Halaman Balai Kota Semarang, masih belum ramai
dipadati penonton sastra pelataran, panitia masih menyusun tempat yang pas agar
tempat yang disediakan memenuhi kuota yang memadai, meski halaman Balai Kota cukup
luas, perhelatan acara hanya memakan setengah halaman, kursipun yang disediakan
hanya beberapa ratus saja menyesuaikan pengunjung yang datang seperti tahun
tahun sebelumnya. Selebihnya karpet berwarna merah tidak begitu panjang dan
juga lebar dihampar pas didepan panggung tempat dimana penampilan sastra.

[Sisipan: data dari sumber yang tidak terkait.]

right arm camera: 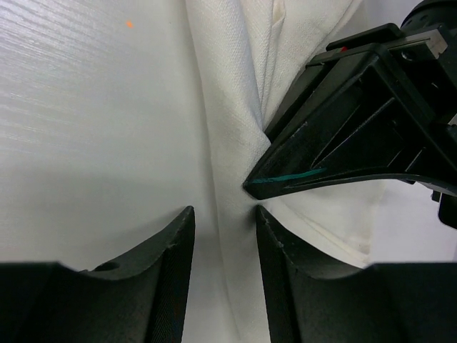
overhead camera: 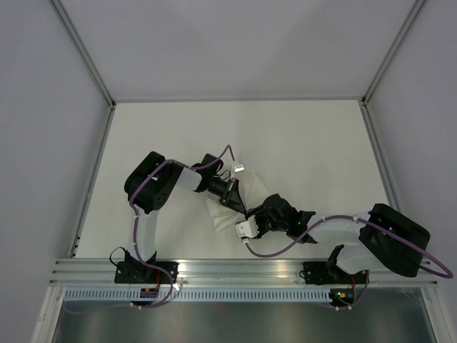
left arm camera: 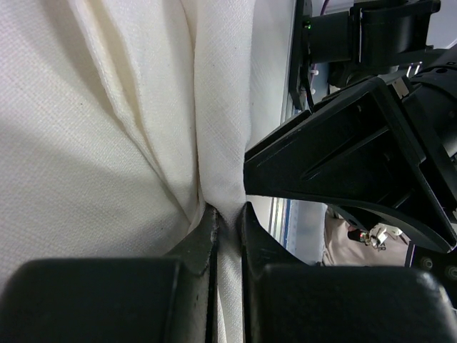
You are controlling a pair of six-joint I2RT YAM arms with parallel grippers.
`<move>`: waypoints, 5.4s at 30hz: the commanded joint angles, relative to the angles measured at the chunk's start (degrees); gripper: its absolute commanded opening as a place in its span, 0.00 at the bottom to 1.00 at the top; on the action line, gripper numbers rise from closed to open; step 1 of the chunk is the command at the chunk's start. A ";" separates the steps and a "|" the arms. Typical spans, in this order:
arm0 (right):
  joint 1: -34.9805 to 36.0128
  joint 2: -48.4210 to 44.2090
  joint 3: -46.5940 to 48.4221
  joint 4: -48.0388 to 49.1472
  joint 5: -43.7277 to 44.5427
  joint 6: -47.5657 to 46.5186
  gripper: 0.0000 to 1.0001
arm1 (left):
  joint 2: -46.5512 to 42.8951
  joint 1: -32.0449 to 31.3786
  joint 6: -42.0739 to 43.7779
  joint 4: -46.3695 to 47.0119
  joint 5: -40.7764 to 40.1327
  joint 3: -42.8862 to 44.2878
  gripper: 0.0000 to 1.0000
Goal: Fold the napkin, place the utensils inside, and roll it up
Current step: Roll the napkin at the center of the board.
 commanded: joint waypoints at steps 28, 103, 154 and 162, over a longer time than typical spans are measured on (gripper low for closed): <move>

Panggung sastra dibuka oleh Mas agus sebagai
pemandu sastra malam itu, jumat, Semarang (1/12/2017), acara yang dibuka kurang
lebih setengah jam dari waktu yang ditentukan 19.30, penonton dari latar
belakang yang berbeda – beda, mulai dari yang menyukai dunia sastra ataupun
tidak sama sekali, dari seniman, mahasiswa, dan masyarakat umumpun mulai berdatangan
memadati halaman Balai Kota. Tempat yang disediakan meluap dibanjiri lautan
manusia yang hadir.
Musikalisasi puisi yang berjudul “sungai
peradaban” karya Zubaidah Djohar perempuan asal Aceh menjadi nada pembuka yang
dibawakan oleh 3 anak muda dari dunia sastra yang lupa saya mencatatnya, wanita
yang menyanyikan, keduanya lelaki, satunya memegang gitar, dan satunya lagi
menabuh gendang. Suara yang merdu yang dilantunkan, dengan iringan irama lirik
lagu yang indah, ditambah panduan gitar dan gendang, suasana menjadi lebih
tenang dan lebih hidup. Grimis hujan perlahan-lahan menghampiri, namun tanpa
menunggu lama, dengan cepat juga pergi, suasan kembali bergelora sesuai harapan
panitia dan masyarakat.
“acara pelataran sastra malam ini, penonton
yang hadir lebih banyak dan bahkan melebihidari apa diharapkan ketimbang pada
tahun - tahun sebelumnya,” Sapanya Mas
Agus kepada penonton dengan dibalas tepuk tangan meriah.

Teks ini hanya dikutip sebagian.